You sound reasonable on first blush but your words are aimed to harm and crush
the weak. That you put your apologies for a regime for the policing of the
poor in apparently plausible and benevolent terms simply makes your words more
harmful.

I think you should be ashamed of yourself.

Edit: Your parent post is very eloquent (if deceptive imho) argument for "give
up on helping your fellow human, instead trust the authorities". Are you happy
with living in a world like that really?

------
bokonist
I really wish we could all, liberals and conservatives, could come up with a
"grand compromise" with regards to the homeless. Elements of the compromise:

1) Guarantee all people access to cheap, government provided dormitory style
living, with a door that locks, a kitchen and basic food staples, and security
screening of fellow residents. There would be different forms of permanent
living for the mentally ill, drug addicts, recovering addicts, or able body
people who have fallen on hard times. It would seem reasonable to require the
sane and able bodied to do 20 hours of very basic work (picking up trash,
watching security cameras, etc.) in return for the living. [this line has been
edited, see footnote]

2) Re-enact and enforce vagrancy laws. No sleeping in the street, no
panhandling, no begging, no telling manipulative sob stories on the subway.

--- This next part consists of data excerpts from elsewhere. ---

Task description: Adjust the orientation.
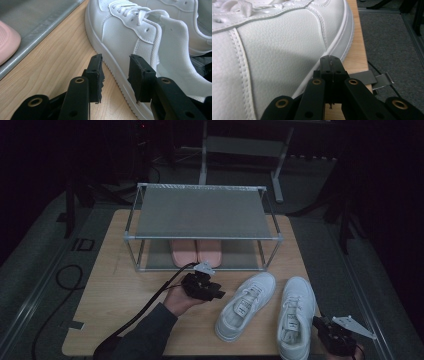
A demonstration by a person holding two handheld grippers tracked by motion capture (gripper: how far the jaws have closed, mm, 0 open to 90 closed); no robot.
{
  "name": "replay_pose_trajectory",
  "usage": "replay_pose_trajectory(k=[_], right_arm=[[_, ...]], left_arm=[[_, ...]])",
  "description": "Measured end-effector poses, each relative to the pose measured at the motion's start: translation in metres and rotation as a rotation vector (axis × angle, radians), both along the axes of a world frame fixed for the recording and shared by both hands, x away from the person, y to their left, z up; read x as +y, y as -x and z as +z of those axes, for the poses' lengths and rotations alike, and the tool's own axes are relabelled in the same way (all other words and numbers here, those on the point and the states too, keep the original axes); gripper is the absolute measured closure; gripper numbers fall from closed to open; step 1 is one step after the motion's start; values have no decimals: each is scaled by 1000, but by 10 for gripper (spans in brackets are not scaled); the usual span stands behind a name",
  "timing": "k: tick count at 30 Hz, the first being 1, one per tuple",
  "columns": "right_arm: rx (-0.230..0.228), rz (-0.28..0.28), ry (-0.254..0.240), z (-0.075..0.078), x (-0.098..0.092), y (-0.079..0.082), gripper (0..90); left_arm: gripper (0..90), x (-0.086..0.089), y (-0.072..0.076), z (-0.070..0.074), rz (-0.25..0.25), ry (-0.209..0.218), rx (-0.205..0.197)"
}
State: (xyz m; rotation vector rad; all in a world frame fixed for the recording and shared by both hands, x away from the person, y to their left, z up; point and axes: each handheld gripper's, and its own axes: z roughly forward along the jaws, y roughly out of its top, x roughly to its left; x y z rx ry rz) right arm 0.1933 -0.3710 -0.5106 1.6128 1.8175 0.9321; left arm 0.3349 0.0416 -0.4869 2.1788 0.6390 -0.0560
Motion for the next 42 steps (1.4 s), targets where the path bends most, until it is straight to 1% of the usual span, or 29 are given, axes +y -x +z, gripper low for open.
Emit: replay_pose_trajectory(k=[10, 14, 18, 25, 28, 30, 33, 34, 35, 36, 37, 38, 39, 40, 42], right_arm=[[11, 20, -15, -1, 3, -1, 900], [11, 45, -17, -2, 11, -3, 900], [23, 74, -15, -3, 18, -4, 900], [15, 77, -19, -3, 22, 1, 900], [19, 75, -20, -4, 21, 1, 900], [32, 74, -22, -7, 20, 2, 900], [66, 99, -15, -14, 24, 3, 900], [66, 99, -15, -14, 24, 3, 900], [85, 128, -19, -20, 29, 5, 900], [96, 143, -29, -22, 32, 6, 900], [96, 143, -29, -22, 32, 6, 900], [94, 161, -30, -23, 37, 8, 900], [94, 161, -30, -23, 37, 8, 900], [95, 179, -21, -22, 42, 10, 900], [93, 186, -20, -23, 44, 10, 900]], left_arm=[[634, 0, 0, 1, 0, 0, -1], [634, 1, 0, 1, -2, -1, -1], [634, 1, 0, 2, 0, 0, -2], [635, 1, 0, 2, -3, 1, -4], [635, 1, 0, 2, -6, 7, -1], [635, 0, 1, 2, -8, 7, -3], [636, -1, 1, 2, -8, 5, -2], [636, -1, 1, 2, -10, 4, -2], [635, -1, 1, 2, -10, 4, -3], [636, 0, 1, 2, -10, 4, -5], [635, 0, 1, 2, -10, 4, -5], [635, 0, 1, 3, -10, 9, -7], [636, 0, 1, 3, -10, 9, -7], [635, 0, 2, 4, -9, 13, -6], [636, 0, 2, 4, -12, 15, -7]])
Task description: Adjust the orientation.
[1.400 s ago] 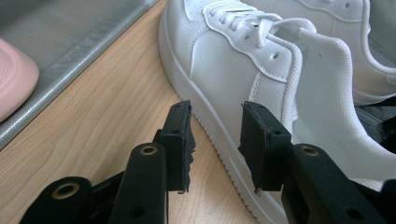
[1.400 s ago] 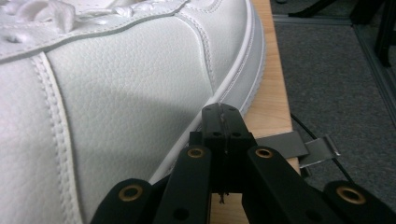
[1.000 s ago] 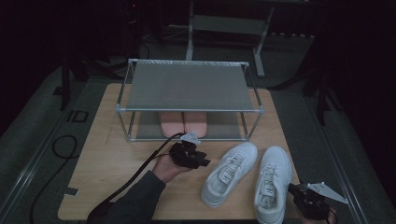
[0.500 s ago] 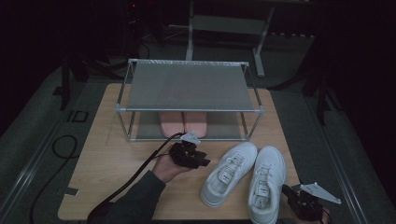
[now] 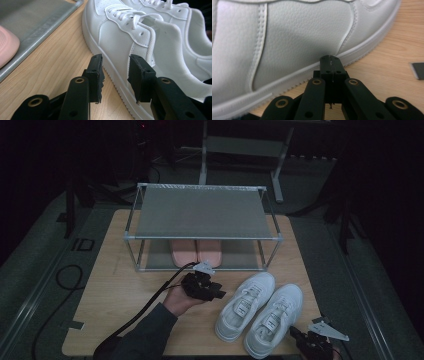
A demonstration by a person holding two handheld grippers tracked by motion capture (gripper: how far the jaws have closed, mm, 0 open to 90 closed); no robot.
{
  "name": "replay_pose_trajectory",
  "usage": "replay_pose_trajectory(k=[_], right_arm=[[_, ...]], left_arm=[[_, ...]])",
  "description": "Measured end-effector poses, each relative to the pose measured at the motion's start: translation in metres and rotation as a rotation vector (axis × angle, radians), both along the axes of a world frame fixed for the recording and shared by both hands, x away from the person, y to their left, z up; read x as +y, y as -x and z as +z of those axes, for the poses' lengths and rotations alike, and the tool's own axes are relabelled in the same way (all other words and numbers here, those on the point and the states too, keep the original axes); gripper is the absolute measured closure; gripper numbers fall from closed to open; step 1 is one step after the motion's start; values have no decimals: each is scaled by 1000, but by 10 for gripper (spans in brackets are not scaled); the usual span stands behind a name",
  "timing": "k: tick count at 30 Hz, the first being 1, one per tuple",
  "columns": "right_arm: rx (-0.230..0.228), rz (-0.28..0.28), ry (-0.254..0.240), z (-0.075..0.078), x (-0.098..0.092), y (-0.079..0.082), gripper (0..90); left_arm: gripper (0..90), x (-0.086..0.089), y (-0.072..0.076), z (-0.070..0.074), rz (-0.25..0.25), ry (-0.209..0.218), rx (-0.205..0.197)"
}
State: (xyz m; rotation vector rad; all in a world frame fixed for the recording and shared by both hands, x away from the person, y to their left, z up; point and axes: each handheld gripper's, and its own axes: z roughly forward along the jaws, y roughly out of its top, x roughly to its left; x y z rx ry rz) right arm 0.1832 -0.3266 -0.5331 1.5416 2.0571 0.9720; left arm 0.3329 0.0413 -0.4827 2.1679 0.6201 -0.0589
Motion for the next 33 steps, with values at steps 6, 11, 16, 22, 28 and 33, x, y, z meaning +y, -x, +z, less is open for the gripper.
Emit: replay_pose_trajectory(k=[6, 11, 16, 22, 28, 33], right_arm=[[-4, 30, 6, 0, 8, 2, 900], [-13, 31, 10, 1, 4, 2, 900], [-45, -4, 2, 8, -5, -3, 900], [-88, -41, 6, 16, -18, -27, 900], [-103, -74, 13, 17, -27, -48, 900], [-110, -109, 18, 16, -33, -63, 900]], left_arm=[[638, -2, 0, -1, -8, -5, 0], [637, -2, 3, 2, -11, 0, -7], [639, -3, 5, 5, -16, 11, -11], [645, -5, 8, 9, -29, 33, -9], [671, -13, 12, 9, -39, 21, -22], [719, -20, 18, 10, -51, 4, -47]])
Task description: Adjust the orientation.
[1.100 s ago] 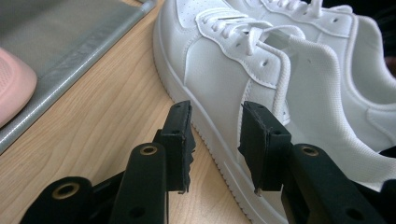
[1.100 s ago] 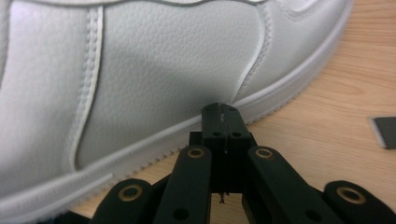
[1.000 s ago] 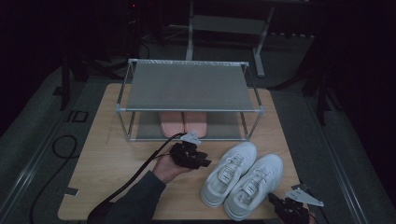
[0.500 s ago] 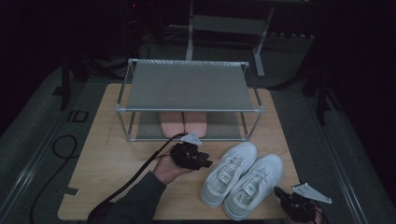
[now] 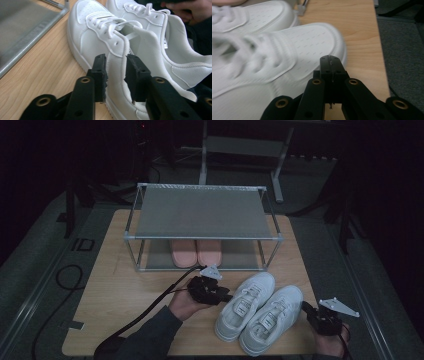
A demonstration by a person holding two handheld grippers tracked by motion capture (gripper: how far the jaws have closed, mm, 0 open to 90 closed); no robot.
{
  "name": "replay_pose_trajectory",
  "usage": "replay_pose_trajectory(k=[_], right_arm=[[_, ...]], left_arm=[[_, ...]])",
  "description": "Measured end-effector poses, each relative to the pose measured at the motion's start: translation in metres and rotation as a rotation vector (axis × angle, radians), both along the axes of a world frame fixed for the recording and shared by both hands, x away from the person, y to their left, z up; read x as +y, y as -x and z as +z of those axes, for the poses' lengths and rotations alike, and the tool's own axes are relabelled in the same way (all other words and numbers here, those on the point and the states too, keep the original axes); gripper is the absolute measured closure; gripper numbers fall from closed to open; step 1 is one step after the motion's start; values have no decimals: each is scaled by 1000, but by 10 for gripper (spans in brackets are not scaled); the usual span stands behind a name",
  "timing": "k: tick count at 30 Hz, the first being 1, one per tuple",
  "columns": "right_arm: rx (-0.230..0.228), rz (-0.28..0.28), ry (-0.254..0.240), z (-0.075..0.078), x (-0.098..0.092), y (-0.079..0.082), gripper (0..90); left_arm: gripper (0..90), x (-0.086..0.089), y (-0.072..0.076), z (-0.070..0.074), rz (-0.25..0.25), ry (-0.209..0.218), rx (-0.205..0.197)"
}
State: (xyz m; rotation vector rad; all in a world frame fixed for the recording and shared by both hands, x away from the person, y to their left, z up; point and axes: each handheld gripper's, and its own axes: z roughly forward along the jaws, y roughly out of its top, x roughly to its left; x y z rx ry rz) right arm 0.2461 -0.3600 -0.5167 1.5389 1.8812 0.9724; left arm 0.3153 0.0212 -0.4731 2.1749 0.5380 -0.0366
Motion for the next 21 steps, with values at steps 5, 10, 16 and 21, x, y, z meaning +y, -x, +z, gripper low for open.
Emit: replay_pose_trajectory(k=[5, 10, 16, 21], right_arm=[[4, -18, 0, -3, -6, -16, 900], [18, -35, 1, -6, -13, -33, 900], [34, -40, 4, -9, -15, -46, 900], [66, -46, -8, -15, -20, -60, 900]], left_arm=[[843, -4, 5, 1, -15, -2, -7], [900, -7, 9, -1, -41, -19, 4], [900, -14, 13, -7, -83, -37, 26], [900, -18, 15, -14, -93, -75, 30]])
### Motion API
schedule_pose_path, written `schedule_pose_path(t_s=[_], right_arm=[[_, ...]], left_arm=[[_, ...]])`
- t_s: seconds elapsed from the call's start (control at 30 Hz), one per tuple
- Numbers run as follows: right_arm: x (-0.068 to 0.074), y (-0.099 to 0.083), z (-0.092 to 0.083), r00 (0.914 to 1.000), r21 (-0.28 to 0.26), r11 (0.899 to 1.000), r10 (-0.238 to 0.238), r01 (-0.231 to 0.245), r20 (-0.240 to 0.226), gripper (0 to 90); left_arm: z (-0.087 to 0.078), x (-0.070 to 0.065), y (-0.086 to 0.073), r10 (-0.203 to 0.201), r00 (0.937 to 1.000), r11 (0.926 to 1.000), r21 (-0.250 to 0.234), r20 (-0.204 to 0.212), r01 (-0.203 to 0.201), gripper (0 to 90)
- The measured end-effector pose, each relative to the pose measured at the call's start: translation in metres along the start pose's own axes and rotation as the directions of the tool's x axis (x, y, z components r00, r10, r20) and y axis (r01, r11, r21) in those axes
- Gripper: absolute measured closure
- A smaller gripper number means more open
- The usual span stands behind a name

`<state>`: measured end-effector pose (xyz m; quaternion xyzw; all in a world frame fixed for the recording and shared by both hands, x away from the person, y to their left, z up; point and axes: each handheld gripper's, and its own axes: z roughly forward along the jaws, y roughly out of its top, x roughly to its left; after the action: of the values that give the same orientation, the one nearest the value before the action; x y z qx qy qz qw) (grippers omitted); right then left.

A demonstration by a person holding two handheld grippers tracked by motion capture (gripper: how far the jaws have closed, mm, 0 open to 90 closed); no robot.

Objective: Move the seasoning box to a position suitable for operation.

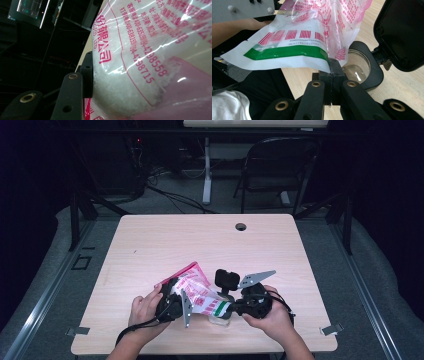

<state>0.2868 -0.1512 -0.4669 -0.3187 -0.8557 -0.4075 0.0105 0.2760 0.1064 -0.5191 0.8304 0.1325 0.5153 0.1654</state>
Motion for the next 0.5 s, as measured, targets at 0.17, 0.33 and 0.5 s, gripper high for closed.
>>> schedule_pose_path(t_s=[0.17, 0.33, 0.5], right_arm=[[-0.0013, -0.0012, 0.0001, 1.0, 0.003, 1.0, 0.003, -0.003, 0.0, 90.0], [-0.0021, -0.0019, 0.0, 1.0, 0.005, 1.0, 0.008, -0.008, 0.003, 90.0], [-0.0035, -0.0026, -0.0004, 0.9999, 0.009, 1.0, 0.009, -0.009, 0.005, 90.0]], left_arm=[[-0.0013, 0.0, 0.0014, 0.016, 0.9998, 0.9999, 0.0, -0.014, -0.016, 60.3], [-0.0025, 0.0, 0.0028, 0.028, 0.9993, 0.9996, 0.001, -0.025, -0.028, 60.4], [-0.0034, -0.0002, 0.004, 0.04, 0.9986, 0.9992, 0.001, -0.034, -0.04, 60.4]])
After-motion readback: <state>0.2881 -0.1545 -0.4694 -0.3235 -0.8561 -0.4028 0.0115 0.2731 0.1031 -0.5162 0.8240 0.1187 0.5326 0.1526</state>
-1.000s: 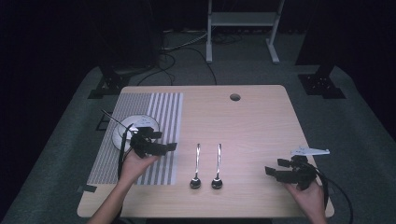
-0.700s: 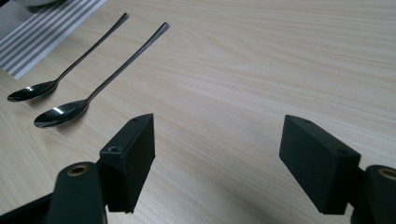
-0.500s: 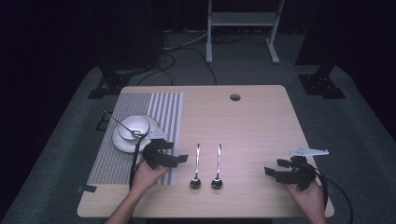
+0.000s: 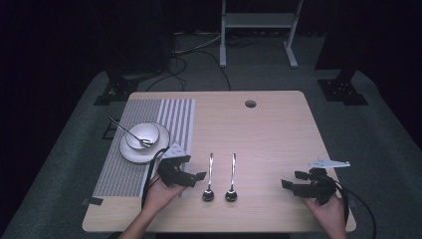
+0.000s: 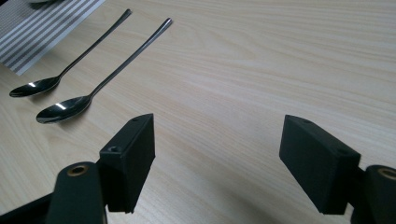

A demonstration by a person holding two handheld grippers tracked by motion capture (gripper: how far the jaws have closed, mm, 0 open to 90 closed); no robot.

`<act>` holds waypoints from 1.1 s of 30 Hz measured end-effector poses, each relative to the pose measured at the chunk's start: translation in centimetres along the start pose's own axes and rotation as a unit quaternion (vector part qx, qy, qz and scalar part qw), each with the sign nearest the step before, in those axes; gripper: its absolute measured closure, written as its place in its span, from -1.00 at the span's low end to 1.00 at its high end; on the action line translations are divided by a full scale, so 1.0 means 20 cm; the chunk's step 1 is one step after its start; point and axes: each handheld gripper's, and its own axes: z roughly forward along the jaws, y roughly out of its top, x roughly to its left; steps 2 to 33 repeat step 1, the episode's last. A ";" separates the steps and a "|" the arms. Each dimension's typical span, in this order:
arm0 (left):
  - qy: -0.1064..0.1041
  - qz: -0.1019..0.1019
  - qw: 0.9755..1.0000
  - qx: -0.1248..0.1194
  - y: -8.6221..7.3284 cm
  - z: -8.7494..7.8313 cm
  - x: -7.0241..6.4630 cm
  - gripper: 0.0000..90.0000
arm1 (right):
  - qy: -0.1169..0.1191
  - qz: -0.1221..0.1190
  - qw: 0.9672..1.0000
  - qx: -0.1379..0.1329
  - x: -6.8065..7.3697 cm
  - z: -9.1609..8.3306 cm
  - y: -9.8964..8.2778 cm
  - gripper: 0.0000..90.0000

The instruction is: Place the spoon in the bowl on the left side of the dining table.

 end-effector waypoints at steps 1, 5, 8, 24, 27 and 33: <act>0.000 0.003 1.000 0.001 0.00 0.00 0.00 -0.79 | 0.000 0.000 1.000 0.000 0.00 0.00 0.00 -0.43; 0.000 0.003 1.000 0.001 0.00 0.00 0.00 -0.79 | 0.000 0.000 1.000 0.000 0.00 0.00 0.00 -0.43; 0.000 0.003 1.000 0.001 0.00 0.00 0.00 -0.79 | 0.000 0.000 1.000 0.000 0.00 0.00 0.00 -0.43; 0.000 0.003 1.000 0.001 0.00 0.00 0.00 -0.79 | 0.000 0.000 1.000 0.000 0.00 0.00 0.00 -0.43; 0.000 0.003 1.000 0.001 0.00 0.00 0.00 -0.79 | 0.000 0.000 1.000 0.000 0.00 0.00 0.00 -0.43; 0.000 0.003 1.000 0.001 0.00 0.00 0.00 -0.79 | 0.000 0.000 1.000 0.000 0.00 0.00 0.00 -0.43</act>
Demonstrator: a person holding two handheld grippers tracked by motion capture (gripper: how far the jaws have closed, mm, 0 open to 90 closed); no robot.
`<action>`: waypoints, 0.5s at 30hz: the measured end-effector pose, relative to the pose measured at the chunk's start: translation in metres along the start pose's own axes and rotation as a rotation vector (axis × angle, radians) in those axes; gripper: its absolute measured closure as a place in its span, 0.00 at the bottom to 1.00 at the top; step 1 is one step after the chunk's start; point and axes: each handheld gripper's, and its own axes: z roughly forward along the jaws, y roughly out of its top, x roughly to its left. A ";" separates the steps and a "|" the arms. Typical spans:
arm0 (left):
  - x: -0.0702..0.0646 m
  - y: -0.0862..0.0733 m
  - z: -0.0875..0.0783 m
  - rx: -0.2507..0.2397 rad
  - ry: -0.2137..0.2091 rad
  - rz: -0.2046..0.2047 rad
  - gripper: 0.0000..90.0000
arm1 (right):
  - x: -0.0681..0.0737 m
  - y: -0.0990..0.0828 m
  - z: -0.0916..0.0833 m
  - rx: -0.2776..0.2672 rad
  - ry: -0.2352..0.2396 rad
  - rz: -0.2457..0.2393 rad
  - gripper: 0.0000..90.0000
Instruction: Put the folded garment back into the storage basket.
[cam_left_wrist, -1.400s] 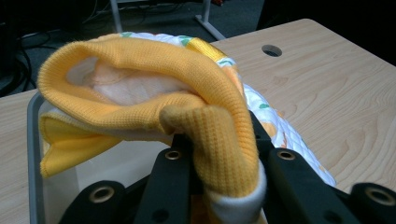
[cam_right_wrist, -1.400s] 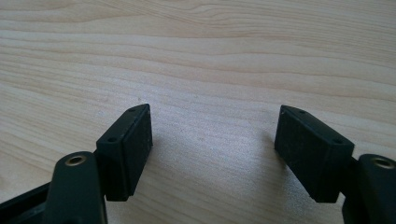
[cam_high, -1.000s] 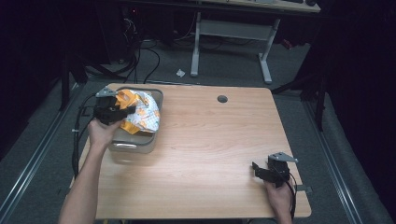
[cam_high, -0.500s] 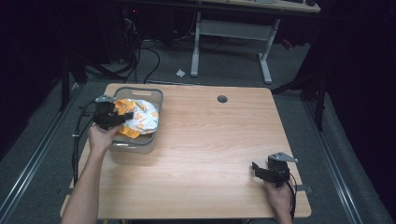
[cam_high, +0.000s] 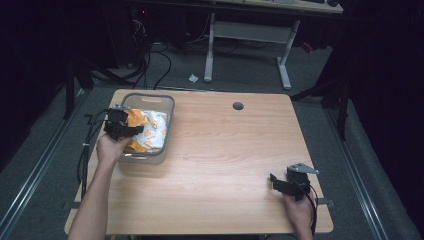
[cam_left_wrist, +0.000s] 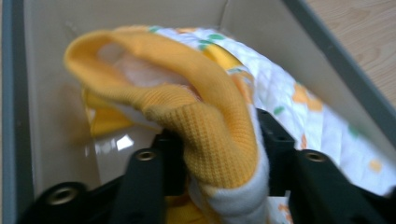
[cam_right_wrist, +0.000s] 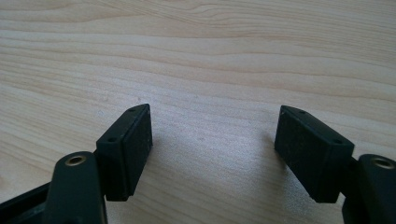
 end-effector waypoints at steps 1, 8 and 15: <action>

3) Make the support for 1) the responsibility of the community they are from.
The problem right now is any community that wishes to be generous to the
homeless becomes a homeless magnet. This creates an incentive for cities not
to be charitable, and to not take care of their own. The cities that are
generous then get mocked for their homeless problem. Instead, if San Francisco
police arrest a vagrant, they should make an effort to find out where his
closest family from, or where his last established residency or hometown is,
and then give him a one-way bus ticket back to that town.

Unfortunately, liberals are generally against #2, conservatives are against
#1, no one even talks about #3 and so nothing gets done and the problem, which
could be so easily solved given our resources, persists on and on.

(a) Edit/footnote: obviously many homeless people have drug and mental health
problems that would make dorm living and performing a government job
infeasible. There also needs to be funded supportive housing and programs for
those cases. Also, there needs to be different levels of dorm living so those
trying to escape drug addiction are not around those who are still using. The
dorm living would need rules and management to prevent the problems that
plague homeless shelter.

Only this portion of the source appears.